Based on oral argument, it is not unfair for us to perceive that the parties acknowledge that the meaning and sweep of Atkinson may be a crucial tipping point in the present case. Thus, we consider it first.

Section 811 stated: "Employees in the classified service shall have the right to organize and bargain collectively through representative employee organizations of their own choosing as provided by ordinance of the County Council."

Section 811 stated: "Employees in the classified service shall have the right to organize and bargain collectively through representative employee organizations of their own choosing as provided by ordinance of the County Council."

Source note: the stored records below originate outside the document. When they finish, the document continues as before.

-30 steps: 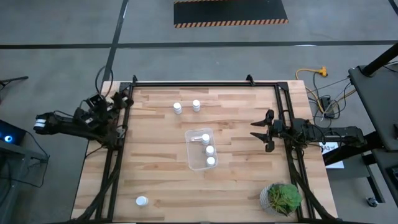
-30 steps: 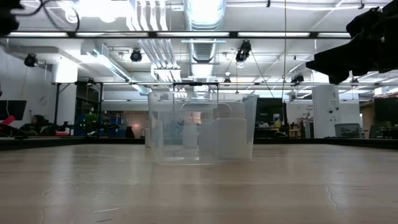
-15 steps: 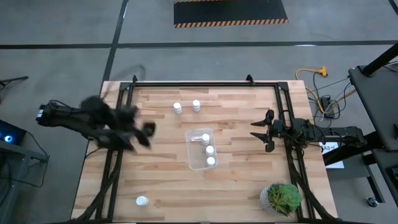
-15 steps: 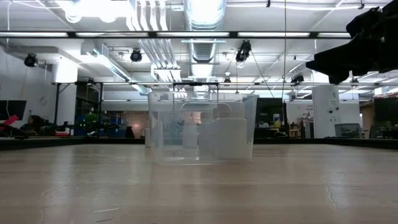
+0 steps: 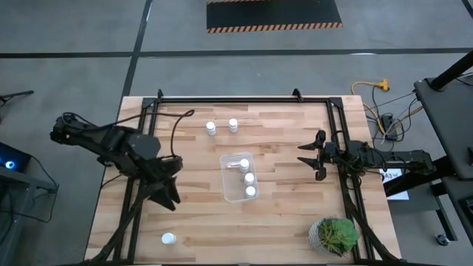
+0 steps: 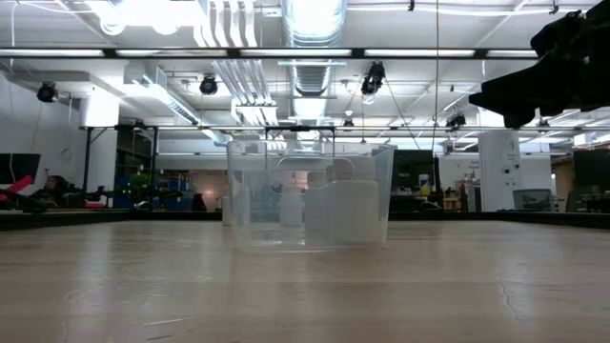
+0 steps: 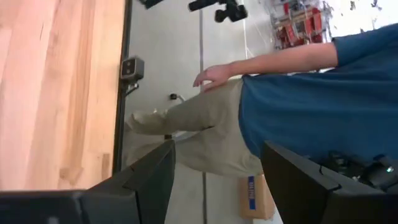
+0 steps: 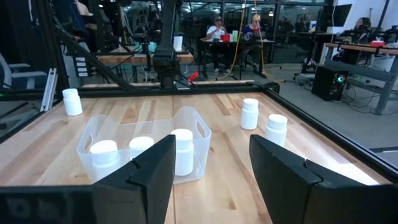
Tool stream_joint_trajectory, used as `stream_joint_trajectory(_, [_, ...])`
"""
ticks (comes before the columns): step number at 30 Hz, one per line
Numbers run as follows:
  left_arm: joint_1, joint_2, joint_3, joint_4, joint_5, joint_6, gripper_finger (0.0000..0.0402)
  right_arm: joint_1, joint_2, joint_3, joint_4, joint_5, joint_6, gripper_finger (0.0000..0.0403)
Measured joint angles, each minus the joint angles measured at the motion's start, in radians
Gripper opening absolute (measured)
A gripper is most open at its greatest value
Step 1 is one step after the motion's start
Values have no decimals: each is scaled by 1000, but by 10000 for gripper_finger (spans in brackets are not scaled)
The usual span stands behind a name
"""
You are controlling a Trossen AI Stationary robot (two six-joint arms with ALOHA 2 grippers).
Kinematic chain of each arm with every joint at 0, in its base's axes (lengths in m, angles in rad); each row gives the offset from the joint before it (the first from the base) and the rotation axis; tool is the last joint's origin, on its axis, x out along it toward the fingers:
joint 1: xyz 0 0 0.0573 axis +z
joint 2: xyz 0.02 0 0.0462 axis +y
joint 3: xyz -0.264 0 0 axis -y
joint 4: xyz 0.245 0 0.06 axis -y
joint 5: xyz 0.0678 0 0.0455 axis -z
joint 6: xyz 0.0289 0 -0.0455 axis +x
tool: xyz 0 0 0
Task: Pick and place pill bottles into a basket
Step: Put the white pill bottle into the transparent bin
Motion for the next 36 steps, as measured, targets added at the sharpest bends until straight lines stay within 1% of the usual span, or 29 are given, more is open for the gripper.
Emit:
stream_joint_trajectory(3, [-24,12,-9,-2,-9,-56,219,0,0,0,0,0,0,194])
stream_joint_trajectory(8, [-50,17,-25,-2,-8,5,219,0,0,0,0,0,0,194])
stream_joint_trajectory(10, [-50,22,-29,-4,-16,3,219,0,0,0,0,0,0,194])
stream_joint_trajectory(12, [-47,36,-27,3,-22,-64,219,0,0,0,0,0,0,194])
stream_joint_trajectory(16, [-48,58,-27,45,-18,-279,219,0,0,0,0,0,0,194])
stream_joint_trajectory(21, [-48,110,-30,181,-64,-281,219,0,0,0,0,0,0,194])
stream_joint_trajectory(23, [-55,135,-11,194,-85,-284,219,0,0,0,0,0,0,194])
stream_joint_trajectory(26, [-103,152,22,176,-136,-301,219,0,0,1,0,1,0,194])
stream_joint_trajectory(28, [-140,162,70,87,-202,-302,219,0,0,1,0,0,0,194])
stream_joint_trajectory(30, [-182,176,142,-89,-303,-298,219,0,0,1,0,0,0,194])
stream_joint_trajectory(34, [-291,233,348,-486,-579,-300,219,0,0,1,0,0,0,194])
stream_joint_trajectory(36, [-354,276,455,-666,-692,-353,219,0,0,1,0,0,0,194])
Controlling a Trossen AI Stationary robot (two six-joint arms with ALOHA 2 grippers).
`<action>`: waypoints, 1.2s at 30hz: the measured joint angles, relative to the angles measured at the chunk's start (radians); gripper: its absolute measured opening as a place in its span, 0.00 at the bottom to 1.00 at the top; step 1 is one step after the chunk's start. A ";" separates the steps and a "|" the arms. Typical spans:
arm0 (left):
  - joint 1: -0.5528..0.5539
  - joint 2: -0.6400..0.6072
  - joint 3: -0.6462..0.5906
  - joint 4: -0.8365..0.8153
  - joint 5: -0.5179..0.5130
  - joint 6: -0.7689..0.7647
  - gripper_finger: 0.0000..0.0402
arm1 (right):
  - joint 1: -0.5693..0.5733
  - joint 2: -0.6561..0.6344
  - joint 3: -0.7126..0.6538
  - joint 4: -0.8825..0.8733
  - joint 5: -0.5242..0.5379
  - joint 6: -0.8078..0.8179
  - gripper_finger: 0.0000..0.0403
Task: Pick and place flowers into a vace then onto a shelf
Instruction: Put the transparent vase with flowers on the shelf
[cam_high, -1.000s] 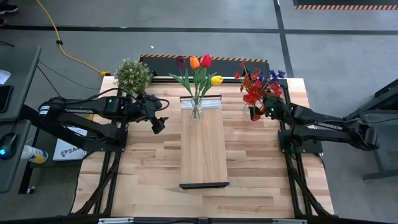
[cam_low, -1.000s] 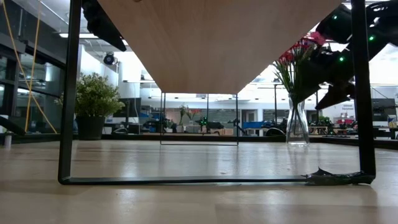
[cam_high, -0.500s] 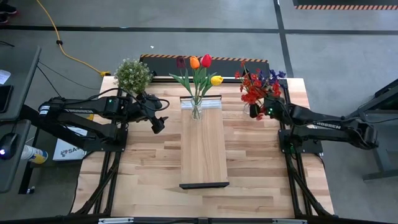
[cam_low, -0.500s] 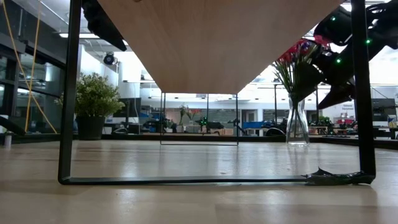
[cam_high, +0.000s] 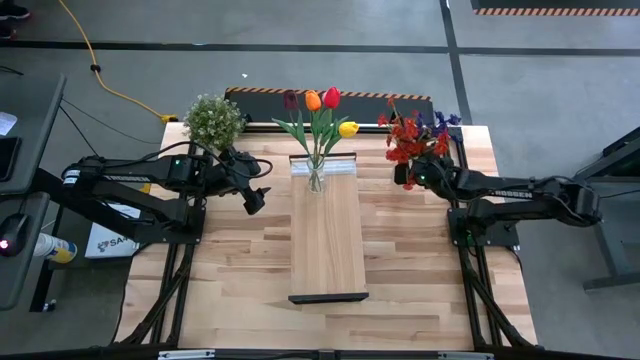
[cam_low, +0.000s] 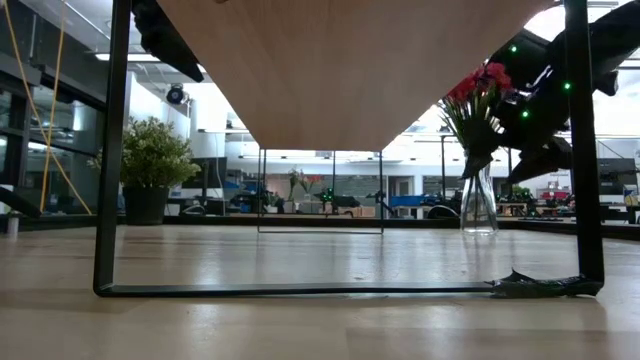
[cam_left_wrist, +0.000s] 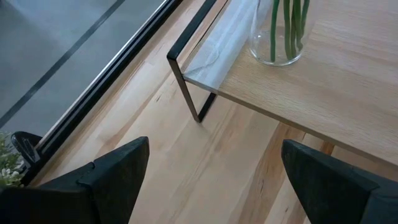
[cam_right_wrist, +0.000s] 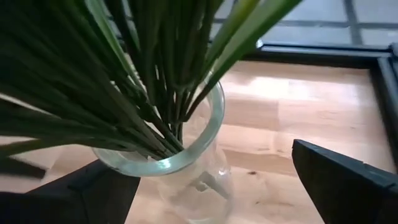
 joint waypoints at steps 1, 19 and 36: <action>0.000 0.000 0.000 0.000 0.000 0.000 0.99 | 0.000 0.008 0.000 0.004 0.016 0.007 0.98; 0.000 0.000 0.000 -0.001 0.001 0.003 0.99 | 0.000 0.160 0.000 0.200 0.067 -0.035 0.98; 0.000 0.000 0.000 -0.001 0.005 0.003 0.99 | -0.003 0.236 0.000 0.246 0.160 -0.055 0.99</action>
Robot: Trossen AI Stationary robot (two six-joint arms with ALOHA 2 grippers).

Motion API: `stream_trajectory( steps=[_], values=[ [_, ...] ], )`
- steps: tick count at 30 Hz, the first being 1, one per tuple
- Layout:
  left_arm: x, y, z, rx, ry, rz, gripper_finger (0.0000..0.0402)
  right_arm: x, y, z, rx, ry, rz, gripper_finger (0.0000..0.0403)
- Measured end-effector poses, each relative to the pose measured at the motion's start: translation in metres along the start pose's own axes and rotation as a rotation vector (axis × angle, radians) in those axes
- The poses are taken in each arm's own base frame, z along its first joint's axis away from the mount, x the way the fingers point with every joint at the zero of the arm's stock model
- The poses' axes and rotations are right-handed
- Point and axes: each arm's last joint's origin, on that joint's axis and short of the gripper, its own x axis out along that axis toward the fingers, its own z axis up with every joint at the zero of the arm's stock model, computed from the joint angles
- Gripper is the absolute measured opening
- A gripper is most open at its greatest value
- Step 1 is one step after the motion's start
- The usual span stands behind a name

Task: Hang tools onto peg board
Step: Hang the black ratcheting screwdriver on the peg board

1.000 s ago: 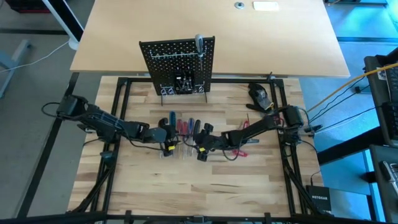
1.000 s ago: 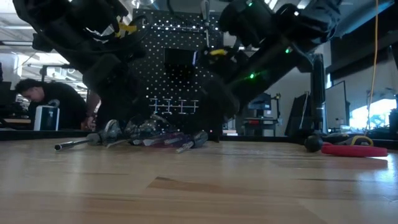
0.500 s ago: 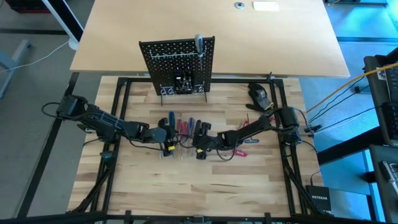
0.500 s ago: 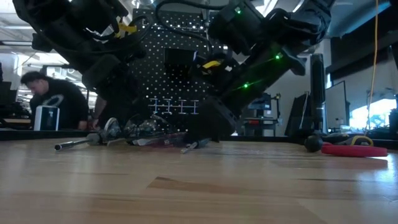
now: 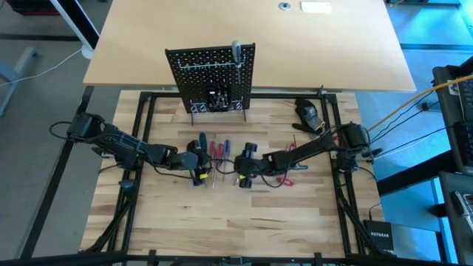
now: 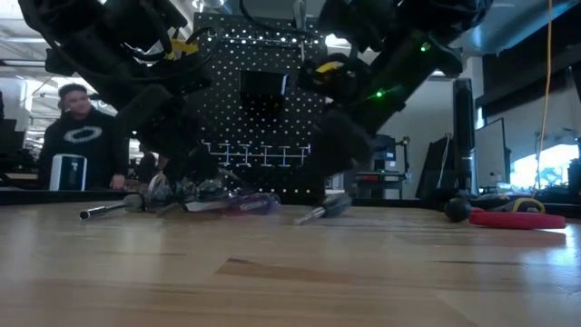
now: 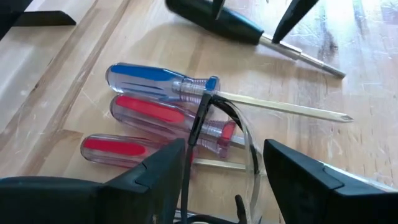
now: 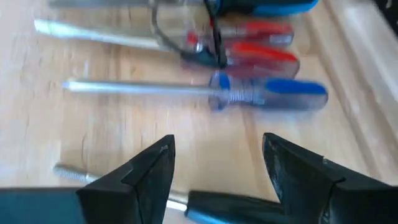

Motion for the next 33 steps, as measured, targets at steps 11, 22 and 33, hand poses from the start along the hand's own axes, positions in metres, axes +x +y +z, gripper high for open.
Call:
stream_trajectory(
  steps=[11, 22, 33],
  values=[
    [0.000, 0.000, 0.000, -0.006, -0.001, 0.001, 0.0208, -0.041, 0.019, -0.002, 0.195, 0.097, 0.086, 0.0243],
    [0.000, 0.000, 0.000, -0.023, -0.003, 0.001, 0.0208, -0.009, 0.031, -0.025, 0.394, 0.187, 0.008, 0.0243],
    [0.000, 0.000, 0.000, -0.015, -0.006, -0.001, 0.0208, 0.004, 0.013, -0.026, 0.275, 0.236, 0.065, 0.0243]
  ],
)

Atkinson arose from the voters of Anne Arundel County, in 2002, amending the County Charter to direct the County Council to adopt an ordinance providing for binding arbitration to resolve labor disputes between the County government and its law enforcement personnel and uniformed firefighters. The amendment provided that an arbitrator's binding decision would take into account the financial condition of the County and would be implemented as part of each succeeding year's budget process. In 2003, the County Council adopted an implementing ordinance.

In 2011, the County Council amended the County Code, contrary to the 2003 ordinance, such that the County Council would "not be required to appropriate funds or enact legislation necessary to implement" an arbitrator's final written award. The 2011 ordinance included an uncodified "section 3," which provided that, if any part of the 2011 ordinance were held invalid, the 2003 ordinance providing for binding arbitration "would be deemed repealed by operation of law." In that instance, the pre-2003 state of the local law would be reinstated and the previously prevailing impasse resolution procedure would be restored, consisting of submitting a fact-finder's recommendation to the County Council, which could "take the action it determines to be in the public interest."

Certain members of the aggrieved labor bargaining units brought suit in the Circuit Court for Anne Arundel County seeking a declaratory judgment that the 2011 ordinance violated the 2002 Charter Amendment. The County retorted that, construed properly so as to avoid constitutional issues, the 2002 Charter Amendment required the County Executive to propose funding in the budget to comply with a binding award, but that the County Council may reduce or eliminate that proposed appropriation. The County filed also a counterclaim, in the event the 2011 ordinance were found invalid, seeking a declaration that the 2002 Charter Amendment violated the Maryland Constitution, Article XI-A (the Home Rule Amendment) § 3, because the Charter amendment is not "charter material," under Cheeks, 287 Md. 595, 415 A.2d 255, and its progeny. Alternatively, the County sought a declaration that the 2003 and 2011 ordinances dealing with binding arbitration self-destruct under uncodified section 3 of the 2011 ordinance. The circuit court declared that the 2002 Charter Amendment violated the Maryland Constitution, as argued by the County.

Included among Cheeks' progeny is Griffith v. Wakefield, 298 Md. 381, 470 A.2d 345 (1984), both cases upon which the City relies significantly here.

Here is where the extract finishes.